|At a glance|
|Product||Linksys Linksys AP Clustering ()|
|Summary||Clustering capability for Linksys business series access points|
|Pros||• Easy to configure
• Good online help
|Cons||• Does not load balance
• Does not support fast roaming
• Limited multi-site admin options
Typical Price: $250 Buy From Amazon
Linksys launched its line of 802.11ac Access Points in 2014. Their flagship model, the LAPAC1750PRO [reviewed], included a clustering feature that allows one Access Point (AP) to act as a controller for other Linksys APs.
In March of 2016, Linksys extended this clustering feature to all its 802.11ac small business APs, which includes the LAPAC1750PRO, LAPAC1750, and LAPAC1200. Clustering is scheduled to be available on Linksys’ 802.11n small business APs, which include the LAPN600 and LAPN300, later in summer 2016.
This review will take a closer look at Linksys’ AP clustering feature.
Linksys sent three LAPAC1200s for our review, which were installed in various areas of a two story building. This AC1200 class AP has internal antennas and is housed in a white hexagonally shaped plastic case measuring approximately 9.5″ across by 1.7″ high. The size seems a bit larger than similar APs I’ve tested from other vendors, yet is still manageable. The LAPAC1200 includes mounting hardware, AC power adapter, installation disk and an Ethernet cable.
Here’s a quick summary of the AP’s features
Installation was basically plug and play. The LAPAC1200 supports Power over Ethernet (PoE), so I powered one of the APs off a ZyXEL GS1100-8HP PoE switch and the other two via their AC power adapters. All three leased an IP address from my router and I was able to connect to the configuration web GUI on each one. There is a single LED on the AP. When the LED is green, the AP is up and running. When the LED is blue, the AP has at least one wireless device connected.
I was able to access the LAPAC1200 via Chrome, Firefox, and Microsoft Edge from a Windows 10 PC, as well as via Safari from an iPhone. There is no remote management tool or cloud based portal for the LAPAC1200. Thus, your PC, handheld, or tablet either needs to be on the AP’s LAN, have routed access to the AP’s LAN, or have VPN access to the AP’s LAN to manage the LAPAC1200.

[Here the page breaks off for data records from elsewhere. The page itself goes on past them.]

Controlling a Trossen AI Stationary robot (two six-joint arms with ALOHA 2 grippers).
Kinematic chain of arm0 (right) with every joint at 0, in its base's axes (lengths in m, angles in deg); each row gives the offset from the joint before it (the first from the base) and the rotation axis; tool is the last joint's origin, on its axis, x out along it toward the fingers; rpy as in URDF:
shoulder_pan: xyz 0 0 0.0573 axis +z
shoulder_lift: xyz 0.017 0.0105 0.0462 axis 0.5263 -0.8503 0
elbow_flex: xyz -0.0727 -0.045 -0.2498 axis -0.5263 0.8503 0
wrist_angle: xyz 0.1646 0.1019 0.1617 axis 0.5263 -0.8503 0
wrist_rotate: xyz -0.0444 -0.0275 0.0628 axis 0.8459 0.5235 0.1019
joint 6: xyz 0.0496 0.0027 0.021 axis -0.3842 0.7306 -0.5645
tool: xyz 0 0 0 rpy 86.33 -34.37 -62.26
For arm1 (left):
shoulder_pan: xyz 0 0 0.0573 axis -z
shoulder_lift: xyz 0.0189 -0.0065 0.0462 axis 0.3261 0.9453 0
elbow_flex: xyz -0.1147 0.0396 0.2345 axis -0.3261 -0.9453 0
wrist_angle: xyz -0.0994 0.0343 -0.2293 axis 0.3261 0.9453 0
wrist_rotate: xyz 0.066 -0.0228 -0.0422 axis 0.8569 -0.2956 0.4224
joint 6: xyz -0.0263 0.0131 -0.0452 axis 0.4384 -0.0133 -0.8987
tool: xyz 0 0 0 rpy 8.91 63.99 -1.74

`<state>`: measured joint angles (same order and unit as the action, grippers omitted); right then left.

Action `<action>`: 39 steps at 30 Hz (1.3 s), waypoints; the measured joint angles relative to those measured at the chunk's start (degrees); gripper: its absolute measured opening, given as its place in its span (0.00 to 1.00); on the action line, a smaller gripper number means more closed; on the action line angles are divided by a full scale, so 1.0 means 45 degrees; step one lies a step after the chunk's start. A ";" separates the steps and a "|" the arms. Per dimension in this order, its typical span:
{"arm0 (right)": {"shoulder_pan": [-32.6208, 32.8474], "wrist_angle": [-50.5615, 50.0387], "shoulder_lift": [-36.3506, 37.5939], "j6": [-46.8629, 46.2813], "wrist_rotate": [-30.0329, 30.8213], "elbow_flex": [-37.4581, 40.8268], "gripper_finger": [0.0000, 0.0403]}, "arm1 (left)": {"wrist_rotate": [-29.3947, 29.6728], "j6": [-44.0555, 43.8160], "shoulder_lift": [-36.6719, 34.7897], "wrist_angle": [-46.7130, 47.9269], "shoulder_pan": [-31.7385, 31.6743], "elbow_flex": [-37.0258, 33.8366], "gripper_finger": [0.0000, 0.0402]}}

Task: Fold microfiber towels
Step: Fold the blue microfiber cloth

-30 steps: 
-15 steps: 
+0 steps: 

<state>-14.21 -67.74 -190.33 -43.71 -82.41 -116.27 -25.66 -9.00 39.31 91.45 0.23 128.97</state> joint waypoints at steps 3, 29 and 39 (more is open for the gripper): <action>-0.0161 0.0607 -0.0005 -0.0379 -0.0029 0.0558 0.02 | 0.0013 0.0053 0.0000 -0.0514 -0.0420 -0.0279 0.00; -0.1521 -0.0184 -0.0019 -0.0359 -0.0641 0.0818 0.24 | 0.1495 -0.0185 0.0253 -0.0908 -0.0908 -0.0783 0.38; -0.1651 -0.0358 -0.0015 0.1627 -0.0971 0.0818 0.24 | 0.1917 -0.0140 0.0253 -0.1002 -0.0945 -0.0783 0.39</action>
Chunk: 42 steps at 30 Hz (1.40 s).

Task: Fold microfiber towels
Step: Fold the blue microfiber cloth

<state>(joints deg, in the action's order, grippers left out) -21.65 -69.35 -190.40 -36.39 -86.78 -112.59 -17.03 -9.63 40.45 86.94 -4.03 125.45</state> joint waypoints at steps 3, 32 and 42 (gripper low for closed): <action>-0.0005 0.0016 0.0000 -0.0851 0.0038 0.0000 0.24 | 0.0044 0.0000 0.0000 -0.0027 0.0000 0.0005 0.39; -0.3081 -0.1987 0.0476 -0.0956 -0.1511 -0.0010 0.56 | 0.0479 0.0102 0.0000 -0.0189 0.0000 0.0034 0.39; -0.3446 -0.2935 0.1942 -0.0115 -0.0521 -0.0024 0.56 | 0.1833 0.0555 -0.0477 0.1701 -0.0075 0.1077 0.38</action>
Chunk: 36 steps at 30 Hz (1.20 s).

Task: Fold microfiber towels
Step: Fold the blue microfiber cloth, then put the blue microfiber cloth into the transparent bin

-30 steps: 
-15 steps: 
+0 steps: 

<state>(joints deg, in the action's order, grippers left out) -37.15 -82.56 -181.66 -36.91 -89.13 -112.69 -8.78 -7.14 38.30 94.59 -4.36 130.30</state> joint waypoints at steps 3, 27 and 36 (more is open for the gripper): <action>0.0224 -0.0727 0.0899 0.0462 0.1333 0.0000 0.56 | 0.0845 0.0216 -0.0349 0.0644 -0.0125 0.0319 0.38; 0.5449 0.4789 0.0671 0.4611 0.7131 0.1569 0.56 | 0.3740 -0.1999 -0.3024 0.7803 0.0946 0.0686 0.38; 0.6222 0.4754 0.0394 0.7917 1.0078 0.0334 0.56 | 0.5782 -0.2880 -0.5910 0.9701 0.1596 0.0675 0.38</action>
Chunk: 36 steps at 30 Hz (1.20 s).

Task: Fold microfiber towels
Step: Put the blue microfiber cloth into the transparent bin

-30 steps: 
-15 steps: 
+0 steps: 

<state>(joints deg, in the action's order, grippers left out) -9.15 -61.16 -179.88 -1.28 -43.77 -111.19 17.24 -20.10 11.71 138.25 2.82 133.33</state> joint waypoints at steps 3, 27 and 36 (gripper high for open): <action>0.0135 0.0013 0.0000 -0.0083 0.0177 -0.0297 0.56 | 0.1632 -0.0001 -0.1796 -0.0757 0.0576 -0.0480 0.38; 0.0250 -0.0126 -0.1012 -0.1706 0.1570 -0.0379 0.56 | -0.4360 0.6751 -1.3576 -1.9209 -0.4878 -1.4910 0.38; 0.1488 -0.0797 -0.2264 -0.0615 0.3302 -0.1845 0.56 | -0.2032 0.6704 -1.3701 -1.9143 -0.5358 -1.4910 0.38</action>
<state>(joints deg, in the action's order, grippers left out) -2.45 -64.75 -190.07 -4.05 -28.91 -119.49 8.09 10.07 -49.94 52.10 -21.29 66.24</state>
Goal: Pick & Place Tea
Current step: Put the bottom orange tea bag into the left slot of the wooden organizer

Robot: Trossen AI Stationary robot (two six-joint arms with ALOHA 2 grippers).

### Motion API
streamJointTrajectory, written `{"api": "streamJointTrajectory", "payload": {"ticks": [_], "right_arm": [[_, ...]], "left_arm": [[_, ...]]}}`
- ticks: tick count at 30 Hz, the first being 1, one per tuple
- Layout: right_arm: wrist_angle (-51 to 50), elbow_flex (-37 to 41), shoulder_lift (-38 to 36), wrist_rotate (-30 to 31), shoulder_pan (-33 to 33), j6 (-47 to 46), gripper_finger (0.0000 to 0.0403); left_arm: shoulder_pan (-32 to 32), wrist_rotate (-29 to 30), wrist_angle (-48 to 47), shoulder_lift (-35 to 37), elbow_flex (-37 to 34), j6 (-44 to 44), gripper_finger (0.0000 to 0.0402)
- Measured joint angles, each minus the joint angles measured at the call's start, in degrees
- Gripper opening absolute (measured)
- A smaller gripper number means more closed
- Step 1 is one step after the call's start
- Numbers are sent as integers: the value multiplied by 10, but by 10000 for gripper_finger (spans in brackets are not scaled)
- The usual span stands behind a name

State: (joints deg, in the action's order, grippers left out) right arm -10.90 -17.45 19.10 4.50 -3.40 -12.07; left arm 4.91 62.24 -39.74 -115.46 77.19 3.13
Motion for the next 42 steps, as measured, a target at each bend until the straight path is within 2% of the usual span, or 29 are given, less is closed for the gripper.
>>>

I logged into each device with the default user name and password and factory reset each one to ensure I was starting out with a clean slate. The LAPAC1200 menu is responsive, with a similar intuitive layout and feel as the Linksys LRT214 and LRT224 small business routers previously reviewed. I like how you don’t have to open a manual to configure a Linksys small business device. Clicking help while anywhere in the Linksys configuration menu brings up useful information on that configuration option in a separate window. The screenshot shows the help menu for the clustering option.
Linksys Help Menu
Linksys also has an Initial Setup Wizard to simplify setup for standalone APs. The Wizard will walk you through setting up the admin password, time and network settings, plus wireless SSIDs and security.
With Linksys AP clustering, you have the ability to control up to 16 APs from a single AP. In a Linksys AP cluster, one AP serves as a master, the other APs take configuration updates from the master. The AP serving as master continues to function as an AP. One of the slave APs can also serve as a backup master in case the master fails.
Wireless (mode, SSID, security, rogue AP, scheduler, connection control, advanced, and captive portal), network (rate limit, QoS, Ethernet port, and VLAN), security (user accounts and management access), and management (time, log, discovery, and IGMP) settings on multiple APs can all be configured through the master. Another bonus, there are no license fees to use the clustering feature!
Enabling clustering takes just a few clicks on each AP. Linksys has a nice step by step here. After defaulting all three APs, I set one of the three APs to master and the other two to slave. My three APs automatically found each other and formed a cluster, as shown below. Note, all APs in a cluster must be the same model, and on the same layer 2 broadcast domain, which means they are all on the same default VLAN and IP subnet. This means clustering is limited to APs on the same LAN. (I’ll discuss VLANs toward the end of this review.)
To test Linksys clustering, I configured the 2.4 GHz and 5 GHz radios on the master AP with an SSID (up to 8 SSIDs can be created per radio), set security to WPA2-Personal (WEP, WPA, Enterprise, and RADIUS also supported) and input a passkey. I saw that my wireless configurations were propagated to the slave APs within seconds.
The Linksys wireless menus on each AP allow you to configure SSIDs, as well as other wireless settings, such as setting auto-channel (default) or a statically setting a specific channel. I set my SSID and wireless security settings on the master AP to be propagated to the slave APs, and otherwise left the channel settings on each AP at default.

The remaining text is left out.